Assignment => Repeat only these lines, exactly: the first line of the data, the line containing "mark the region of every instance of the table", and every line between them. Pictures stay out.

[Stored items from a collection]
+--
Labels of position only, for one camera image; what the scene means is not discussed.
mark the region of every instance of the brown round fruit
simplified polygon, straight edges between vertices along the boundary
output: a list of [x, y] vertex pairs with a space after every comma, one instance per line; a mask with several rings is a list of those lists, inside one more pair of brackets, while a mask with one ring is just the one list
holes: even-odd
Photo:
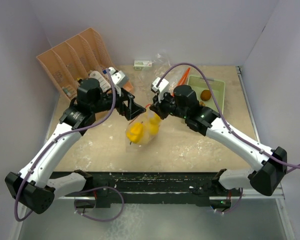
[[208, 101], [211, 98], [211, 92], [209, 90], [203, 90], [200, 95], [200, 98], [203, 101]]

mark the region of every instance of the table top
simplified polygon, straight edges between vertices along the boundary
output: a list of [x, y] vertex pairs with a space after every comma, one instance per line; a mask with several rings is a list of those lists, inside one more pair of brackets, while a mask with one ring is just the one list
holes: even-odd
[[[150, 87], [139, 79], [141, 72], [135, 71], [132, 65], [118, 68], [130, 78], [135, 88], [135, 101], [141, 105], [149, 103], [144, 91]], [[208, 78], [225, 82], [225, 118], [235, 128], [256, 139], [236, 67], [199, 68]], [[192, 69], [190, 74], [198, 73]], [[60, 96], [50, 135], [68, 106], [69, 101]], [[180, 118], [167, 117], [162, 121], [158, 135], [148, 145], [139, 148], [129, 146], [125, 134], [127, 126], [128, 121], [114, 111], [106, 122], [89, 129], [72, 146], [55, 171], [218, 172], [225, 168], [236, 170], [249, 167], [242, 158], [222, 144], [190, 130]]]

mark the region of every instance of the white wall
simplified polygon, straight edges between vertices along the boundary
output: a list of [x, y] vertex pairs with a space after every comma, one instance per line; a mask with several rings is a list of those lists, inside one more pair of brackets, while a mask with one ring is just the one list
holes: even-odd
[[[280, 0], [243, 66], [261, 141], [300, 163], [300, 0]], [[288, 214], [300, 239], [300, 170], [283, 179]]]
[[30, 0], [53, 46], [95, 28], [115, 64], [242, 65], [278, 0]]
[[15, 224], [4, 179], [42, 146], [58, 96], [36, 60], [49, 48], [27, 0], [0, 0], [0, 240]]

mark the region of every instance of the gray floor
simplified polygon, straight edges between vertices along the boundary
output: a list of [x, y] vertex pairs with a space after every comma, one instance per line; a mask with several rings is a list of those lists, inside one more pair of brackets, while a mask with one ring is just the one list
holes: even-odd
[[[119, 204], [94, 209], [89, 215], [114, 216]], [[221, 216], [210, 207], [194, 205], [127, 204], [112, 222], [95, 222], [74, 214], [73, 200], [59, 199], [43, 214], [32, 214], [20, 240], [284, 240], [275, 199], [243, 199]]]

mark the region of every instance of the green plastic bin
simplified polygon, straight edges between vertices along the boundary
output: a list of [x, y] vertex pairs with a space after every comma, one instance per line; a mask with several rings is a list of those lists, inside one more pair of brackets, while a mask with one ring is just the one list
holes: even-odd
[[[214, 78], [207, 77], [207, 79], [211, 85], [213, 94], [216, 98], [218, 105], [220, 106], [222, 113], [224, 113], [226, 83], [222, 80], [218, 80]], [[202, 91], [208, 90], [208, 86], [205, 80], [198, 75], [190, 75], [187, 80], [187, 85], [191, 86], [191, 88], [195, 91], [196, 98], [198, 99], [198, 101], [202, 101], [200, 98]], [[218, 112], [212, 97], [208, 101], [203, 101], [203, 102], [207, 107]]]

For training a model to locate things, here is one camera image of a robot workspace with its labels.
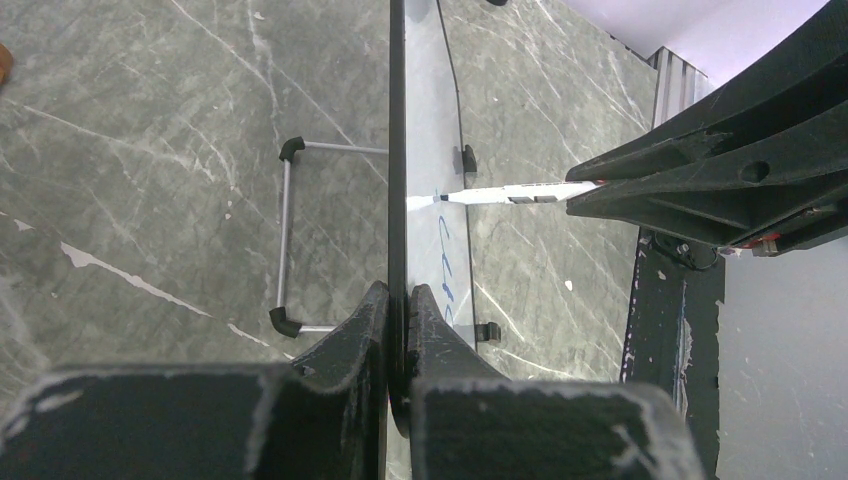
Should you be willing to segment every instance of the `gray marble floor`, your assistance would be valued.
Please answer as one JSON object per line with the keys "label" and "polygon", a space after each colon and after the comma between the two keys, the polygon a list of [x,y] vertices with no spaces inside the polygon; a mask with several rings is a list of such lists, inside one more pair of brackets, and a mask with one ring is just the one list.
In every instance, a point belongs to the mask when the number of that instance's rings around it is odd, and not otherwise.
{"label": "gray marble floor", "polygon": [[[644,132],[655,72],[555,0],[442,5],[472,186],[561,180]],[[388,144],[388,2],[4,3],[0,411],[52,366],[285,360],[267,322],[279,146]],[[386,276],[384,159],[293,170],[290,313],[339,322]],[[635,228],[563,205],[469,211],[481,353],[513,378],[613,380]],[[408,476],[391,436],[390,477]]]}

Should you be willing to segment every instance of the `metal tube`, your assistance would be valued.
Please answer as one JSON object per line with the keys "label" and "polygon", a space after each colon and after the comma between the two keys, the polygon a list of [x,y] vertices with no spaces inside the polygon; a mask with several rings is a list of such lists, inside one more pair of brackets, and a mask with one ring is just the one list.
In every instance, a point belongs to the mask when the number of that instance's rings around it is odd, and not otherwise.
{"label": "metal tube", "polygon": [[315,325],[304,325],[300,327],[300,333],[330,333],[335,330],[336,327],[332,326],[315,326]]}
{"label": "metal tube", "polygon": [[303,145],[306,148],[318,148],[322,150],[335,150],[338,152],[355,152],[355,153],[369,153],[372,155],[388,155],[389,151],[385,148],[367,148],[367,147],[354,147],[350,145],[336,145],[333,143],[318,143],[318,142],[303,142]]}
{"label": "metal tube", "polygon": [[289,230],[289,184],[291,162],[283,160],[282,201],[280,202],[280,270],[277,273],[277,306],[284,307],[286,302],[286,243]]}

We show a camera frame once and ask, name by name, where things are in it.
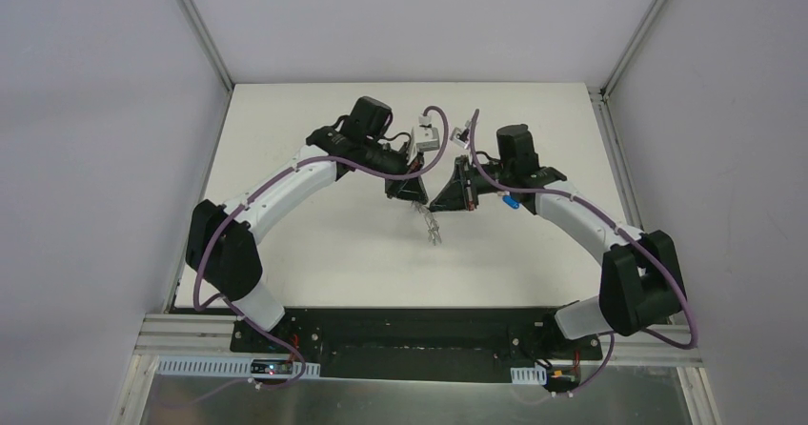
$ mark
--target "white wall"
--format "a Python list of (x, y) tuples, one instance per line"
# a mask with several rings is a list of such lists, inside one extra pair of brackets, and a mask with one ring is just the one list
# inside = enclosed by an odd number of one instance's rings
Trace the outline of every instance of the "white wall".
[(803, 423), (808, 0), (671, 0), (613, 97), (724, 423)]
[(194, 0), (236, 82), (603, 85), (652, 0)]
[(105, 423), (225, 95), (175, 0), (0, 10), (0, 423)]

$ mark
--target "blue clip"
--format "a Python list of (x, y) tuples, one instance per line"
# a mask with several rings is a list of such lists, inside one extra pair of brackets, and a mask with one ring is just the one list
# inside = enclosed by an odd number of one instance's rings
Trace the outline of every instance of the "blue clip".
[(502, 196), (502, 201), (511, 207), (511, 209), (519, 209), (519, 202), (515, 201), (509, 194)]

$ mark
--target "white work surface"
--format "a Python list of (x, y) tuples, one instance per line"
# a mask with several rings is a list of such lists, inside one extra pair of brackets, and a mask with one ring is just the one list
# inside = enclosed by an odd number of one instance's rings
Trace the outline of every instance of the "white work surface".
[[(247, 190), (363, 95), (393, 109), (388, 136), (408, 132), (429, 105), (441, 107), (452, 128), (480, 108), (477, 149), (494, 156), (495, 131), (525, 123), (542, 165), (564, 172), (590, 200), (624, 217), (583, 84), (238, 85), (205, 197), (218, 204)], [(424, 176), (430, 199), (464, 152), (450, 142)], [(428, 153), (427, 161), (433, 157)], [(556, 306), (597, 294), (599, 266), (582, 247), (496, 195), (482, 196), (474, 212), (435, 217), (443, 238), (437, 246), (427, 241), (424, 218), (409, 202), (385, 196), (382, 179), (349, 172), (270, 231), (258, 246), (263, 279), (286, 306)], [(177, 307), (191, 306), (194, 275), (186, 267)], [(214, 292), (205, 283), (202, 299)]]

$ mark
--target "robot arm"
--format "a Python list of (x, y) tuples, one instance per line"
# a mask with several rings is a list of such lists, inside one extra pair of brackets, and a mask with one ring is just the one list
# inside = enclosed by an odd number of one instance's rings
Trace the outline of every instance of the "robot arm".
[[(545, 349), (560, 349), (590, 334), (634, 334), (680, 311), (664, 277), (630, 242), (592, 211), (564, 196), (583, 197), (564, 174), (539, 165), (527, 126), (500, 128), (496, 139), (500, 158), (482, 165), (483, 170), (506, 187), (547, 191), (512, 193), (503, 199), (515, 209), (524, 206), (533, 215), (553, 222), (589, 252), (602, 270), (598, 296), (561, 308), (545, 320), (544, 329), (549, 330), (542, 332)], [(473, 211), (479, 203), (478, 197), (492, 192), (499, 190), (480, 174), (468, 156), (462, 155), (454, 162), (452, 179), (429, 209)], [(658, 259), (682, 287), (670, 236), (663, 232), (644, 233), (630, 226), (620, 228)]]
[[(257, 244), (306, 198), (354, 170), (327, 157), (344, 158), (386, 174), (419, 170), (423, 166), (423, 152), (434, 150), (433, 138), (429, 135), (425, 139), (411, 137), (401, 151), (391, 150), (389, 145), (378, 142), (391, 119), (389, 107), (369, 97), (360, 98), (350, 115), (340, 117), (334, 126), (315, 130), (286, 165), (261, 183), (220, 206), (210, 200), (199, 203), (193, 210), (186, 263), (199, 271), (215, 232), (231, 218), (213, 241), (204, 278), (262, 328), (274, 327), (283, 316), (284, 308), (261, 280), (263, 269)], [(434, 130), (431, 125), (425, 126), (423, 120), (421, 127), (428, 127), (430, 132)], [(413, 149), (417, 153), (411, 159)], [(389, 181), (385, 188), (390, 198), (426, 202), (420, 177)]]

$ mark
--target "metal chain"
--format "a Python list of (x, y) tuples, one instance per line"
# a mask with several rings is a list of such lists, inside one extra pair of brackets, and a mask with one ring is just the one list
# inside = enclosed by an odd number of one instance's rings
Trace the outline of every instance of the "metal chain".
+--
Answer box =>
Labels of position only, for one camera image; what the scene means is not discussed.
mark the region of every instance of the brown round fruit
simplified polygon, straight edges between vertices along the boundary
output: a list of [x, y] vertex pairs with a space after every comma, one instance per line; a mask with several rings is a list of those lists, inside one more pair of brackets, while a mask with one ring is just the one list
holes: even-odd
Photo:
[[208, 101], [211, 98], [211, 92], [209, 90], [203, 90], [200, 95], [200, 98], [203, 101]]

mark the region of every instance of the table top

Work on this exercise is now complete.